Malheureusement pour elle, il ne s’agissait pas simplement de l’une de ses collègues. C’était la première femme de chambre, celle qui s’occupait personnellement de Sa Majesté : Annabelle. Si personne ne lui parlait, Sélène savait écouter ; Annabelle était une vraie peste avec tout le monde, se sentant supérieure à tous de par sa fonction. La reine des vipères, entre autres. Ses épais cheveux noirs de jais étaient manifestement exemptés du chignon caractéristique des femmes de chambre et contrastait avec sa peau laiteuse. Sa bouche pulpeuse et ses yeux marrons légèrement étirés indiquaient qu’elle venait de l’étranger. On ne pouvait pas la confondre avec une autre, tant à cause de son physique que de son caractère.
« Tu étais sur mon chemin. On n’a pas tous le privilège de lambiner. Sa Majesté m’attend pour son bain. Tu veux aller lui dire pourquoi je suis en retard ? »
Il ne manquerait plus que ça ! Sélène avait déjà reçu son quota de punition aujourd’hui, c’est pourquoi elle s’excusa platement.
« C’est bien, tu sais au moins où est ta place » fit Annabelle avec un sourire satisfait.

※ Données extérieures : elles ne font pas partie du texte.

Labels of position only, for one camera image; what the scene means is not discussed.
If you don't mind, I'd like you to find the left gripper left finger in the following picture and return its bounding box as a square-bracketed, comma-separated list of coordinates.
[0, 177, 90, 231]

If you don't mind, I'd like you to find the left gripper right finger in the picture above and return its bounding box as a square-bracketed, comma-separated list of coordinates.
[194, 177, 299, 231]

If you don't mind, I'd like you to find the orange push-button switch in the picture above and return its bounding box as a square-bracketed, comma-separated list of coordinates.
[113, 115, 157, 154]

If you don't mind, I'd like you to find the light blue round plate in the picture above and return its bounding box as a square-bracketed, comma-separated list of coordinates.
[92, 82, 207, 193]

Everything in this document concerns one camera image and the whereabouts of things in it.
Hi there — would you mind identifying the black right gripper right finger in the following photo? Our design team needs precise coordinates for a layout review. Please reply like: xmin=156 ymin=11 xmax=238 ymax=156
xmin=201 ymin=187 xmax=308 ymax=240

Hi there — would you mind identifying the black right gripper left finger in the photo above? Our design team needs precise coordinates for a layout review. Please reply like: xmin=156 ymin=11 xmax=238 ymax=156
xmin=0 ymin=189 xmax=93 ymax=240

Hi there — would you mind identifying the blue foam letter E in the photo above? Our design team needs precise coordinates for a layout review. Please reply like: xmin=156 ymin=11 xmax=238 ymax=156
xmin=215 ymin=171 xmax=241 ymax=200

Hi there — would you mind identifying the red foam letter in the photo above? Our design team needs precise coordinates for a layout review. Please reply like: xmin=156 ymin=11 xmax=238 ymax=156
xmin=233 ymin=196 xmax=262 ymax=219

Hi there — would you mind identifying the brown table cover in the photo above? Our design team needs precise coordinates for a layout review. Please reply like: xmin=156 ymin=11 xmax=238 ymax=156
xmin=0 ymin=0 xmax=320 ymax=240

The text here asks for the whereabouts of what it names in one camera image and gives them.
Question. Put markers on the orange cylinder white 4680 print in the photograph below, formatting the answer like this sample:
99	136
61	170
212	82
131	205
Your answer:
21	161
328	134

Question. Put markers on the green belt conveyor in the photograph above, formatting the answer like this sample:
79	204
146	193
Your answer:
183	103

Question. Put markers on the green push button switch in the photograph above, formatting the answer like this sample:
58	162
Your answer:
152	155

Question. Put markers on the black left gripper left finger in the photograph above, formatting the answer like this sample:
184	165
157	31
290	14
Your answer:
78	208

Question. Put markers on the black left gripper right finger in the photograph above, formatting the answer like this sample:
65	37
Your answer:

Et elle reprit son chemin, laissant Sélène ruminer intérieurement ce qu’on lui faisait subir depuis son arrivée. Son ventre grogna pour lui rappeler qu’il était l’heure de manger, enfonçant le clou déjà entré de moitié. Elle monta les marches jusqu’à sa chambre et se jeta dans son lit. Enfouissant son visage dans la couverture, elle songea qu’il valait mieux dormir, ainsi le matin arriverait plus vite, et elle pourrait remplir son estomac qui ne cessait de gronder. Une pensée s’introduisit dans son esprit : demain signifierait davantage de travail pour elle qui avait eu le malheur de regarder l’un des livres de Sa Majesté.
Sa Majesté.
Ce que cette femme pouvait être mauvaise !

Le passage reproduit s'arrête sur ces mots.